**WHAT IS REQUIRED:** In the listing below, find every line containing "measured" and copy it out.

**GIVEN ENTRIES:**
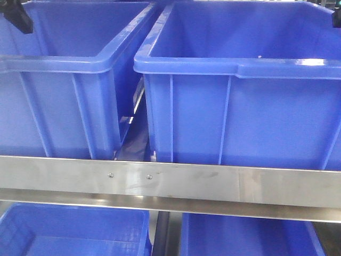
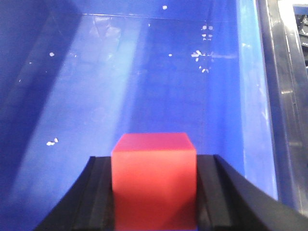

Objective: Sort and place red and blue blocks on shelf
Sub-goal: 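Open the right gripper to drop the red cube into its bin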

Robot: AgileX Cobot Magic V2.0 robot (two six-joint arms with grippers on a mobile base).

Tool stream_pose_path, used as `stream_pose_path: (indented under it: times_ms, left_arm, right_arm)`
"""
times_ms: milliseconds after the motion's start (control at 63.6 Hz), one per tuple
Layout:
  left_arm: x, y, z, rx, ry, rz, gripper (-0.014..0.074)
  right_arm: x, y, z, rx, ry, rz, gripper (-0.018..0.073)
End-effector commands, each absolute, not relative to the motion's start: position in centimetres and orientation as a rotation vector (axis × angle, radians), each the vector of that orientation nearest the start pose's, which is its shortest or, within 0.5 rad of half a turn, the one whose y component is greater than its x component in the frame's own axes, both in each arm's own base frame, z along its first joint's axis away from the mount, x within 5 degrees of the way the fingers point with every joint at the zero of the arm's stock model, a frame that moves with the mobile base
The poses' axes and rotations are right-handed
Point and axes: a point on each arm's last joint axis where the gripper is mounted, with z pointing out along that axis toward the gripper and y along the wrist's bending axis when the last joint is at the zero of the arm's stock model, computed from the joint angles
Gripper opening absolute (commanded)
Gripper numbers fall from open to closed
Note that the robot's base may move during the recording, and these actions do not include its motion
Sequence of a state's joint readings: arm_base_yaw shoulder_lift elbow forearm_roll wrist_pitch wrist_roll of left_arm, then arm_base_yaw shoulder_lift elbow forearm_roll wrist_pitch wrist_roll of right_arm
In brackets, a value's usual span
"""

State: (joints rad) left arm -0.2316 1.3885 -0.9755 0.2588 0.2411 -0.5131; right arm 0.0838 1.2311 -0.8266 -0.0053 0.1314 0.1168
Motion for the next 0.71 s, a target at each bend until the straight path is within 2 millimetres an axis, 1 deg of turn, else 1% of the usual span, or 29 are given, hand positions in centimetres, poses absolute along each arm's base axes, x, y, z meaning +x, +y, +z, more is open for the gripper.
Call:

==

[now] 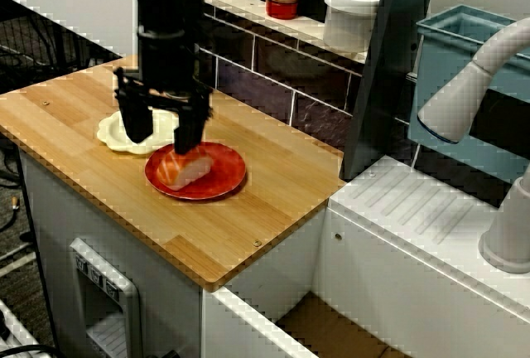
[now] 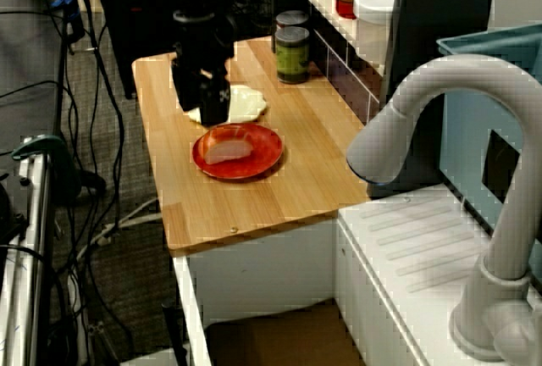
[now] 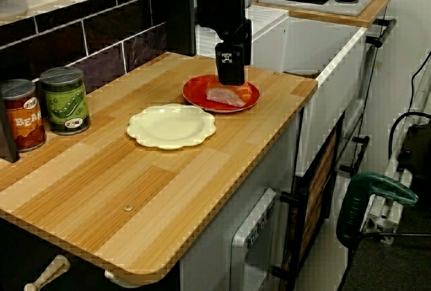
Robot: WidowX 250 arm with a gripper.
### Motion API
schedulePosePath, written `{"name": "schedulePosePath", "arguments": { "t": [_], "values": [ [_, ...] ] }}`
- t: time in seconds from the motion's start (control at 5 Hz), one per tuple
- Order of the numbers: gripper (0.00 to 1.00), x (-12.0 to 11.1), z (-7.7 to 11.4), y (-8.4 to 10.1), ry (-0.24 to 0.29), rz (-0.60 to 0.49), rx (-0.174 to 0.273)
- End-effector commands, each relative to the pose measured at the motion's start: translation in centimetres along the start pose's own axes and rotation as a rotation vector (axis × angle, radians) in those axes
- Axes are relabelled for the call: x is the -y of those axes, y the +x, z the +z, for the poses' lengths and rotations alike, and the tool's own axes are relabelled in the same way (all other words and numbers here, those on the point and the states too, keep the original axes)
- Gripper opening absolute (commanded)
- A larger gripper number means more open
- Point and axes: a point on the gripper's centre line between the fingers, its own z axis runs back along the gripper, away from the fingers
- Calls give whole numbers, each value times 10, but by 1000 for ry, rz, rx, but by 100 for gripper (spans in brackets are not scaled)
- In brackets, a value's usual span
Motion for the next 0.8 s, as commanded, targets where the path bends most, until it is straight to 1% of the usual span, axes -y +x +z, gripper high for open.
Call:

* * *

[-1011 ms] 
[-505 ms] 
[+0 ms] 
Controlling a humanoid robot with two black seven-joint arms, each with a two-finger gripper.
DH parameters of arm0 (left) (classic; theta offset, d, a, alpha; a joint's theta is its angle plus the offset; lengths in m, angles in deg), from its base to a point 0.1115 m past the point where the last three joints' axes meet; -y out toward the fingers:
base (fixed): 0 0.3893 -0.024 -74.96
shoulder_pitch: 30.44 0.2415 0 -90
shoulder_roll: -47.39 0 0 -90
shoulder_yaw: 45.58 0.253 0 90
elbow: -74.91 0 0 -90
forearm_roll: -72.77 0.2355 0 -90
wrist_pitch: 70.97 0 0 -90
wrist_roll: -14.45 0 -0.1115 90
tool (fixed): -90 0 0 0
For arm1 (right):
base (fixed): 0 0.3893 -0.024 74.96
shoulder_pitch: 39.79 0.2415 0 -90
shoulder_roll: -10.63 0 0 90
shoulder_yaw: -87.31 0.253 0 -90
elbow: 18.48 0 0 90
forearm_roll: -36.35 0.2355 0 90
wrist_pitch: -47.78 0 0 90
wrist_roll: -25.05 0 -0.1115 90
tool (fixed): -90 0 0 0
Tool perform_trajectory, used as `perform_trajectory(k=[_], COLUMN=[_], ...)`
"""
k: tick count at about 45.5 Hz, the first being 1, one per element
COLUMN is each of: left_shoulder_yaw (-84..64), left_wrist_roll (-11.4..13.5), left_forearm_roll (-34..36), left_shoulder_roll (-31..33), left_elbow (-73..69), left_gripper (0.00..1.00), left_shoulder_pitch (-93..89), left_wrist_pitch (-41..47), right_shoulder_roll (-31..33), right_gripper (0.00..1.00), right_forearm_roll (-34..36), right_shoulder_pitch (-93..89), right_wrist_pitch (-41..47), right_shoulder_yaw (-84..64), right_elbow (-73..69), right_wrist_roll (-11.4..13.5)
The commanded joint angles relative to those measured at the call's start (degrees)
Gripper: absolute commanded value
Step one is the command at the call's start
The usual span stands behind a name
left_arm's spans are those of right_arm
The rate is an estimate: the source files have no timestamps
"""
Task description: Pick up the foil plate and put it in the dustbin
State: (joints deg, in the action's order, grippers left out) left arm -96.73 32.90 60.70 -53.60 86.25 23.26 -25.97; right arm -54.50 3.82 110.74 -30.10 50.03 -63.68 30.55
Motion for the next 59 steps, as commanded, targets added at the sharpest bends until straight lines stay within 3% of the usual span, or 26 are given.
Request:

**ANSWER SECTION:**
- End-effector commands, each relative to the pose measured at the motion's start: translation in centimetres along the start pose's own axes and rotation as a rotation vector (axis × angle, radians) in those axes
The commanded joint angles relative to those measured at the call's start (degrees)

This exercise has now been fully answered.